Source: Farmers Guardian
BRITISH farmers could soon be given access to GM animal feed after the EU voted to relax its zero-tolerance policy to contaminated feed being imported into Europe.
It marks a step-change in the EU’s approach to GM, and comes following warnings of feed shortages and inflated prices, with importers increasingly wary of shipments being turned away from ports in the EU.
Europe currently imports around 80 per cent of its animal feed, much of it from GM growing countries in North and South America.
At a meeting this week, the EU’s Standing Committee on Food Chain and Animal Health (SCoFCAH) agreed to allow up to 0.1 per cent of non-EU approved GM in feed imports.
Welcoming the decision, Scottish Liberal Democrat MEP George Lyon said: “It should help lower the costs of imported soya for hard pressed livestock farmers who are being hit by sharply rising feed costs.
“Farmers in the UK import approximately 2.2 million tonnes of soya every year and it is estimated by the industry that the zero tolerance threshold on imports was costing farmers an extra £50 per tonne which they can ill afford at this time.

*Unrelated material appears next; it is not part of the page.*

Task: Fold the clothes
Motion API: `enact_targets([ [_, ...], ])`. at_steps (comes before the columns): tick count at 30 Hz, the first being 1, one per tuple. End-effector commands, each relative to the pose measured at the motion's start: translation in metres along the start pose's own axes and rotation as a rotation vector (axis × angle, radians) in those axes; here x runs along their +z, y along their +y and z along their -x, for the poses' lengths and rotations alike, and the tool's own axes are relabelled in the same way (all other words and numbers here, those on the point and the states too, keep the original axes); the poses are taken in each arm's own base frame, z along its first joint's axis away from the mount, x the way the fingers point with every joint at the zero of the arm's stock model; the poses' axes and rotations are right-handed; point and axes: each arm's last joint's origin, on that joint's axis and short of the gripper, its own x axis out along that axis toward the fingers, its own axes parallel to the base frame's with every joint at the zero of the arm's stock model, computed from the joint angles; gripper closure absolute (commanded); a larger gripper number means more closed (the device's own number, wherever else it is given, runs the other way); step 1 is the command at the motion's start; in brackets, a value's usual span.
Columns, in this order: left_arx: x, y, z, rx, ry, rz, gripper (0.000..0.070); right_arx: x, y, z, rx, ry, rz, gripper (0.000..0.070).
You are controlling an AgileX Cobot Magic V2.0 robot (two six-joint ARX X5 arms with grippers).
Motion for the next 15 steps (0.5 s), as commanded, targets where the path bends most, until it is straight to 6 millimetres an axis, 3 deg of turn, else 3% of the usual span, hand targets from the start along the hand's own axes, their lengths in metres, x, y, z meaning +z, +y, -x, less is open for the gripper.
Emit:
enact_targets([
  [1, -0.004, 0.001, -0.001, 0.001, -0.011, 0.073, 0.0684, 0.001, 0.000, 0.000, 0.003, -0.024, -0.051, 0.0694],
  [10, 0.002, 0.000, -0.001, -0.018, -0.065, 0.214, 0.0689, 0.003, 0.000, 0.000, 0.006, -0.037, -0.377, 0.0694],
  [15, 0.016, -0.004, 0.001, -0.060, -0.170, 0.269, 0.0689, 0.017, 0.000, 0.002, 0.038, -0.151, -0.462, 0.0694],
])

“These changes should help put UK and Scottish farmers in a more competitive position and reduce costs once the benefits feed through.”
The NFU said the move was ‘a step in the right direction’ but warned more needed to be done to make it easier for importers.
NFU director of policy Martin Haworth said: “The change only applies to the presence of material for which EU import licences have been applied, but not yet approved.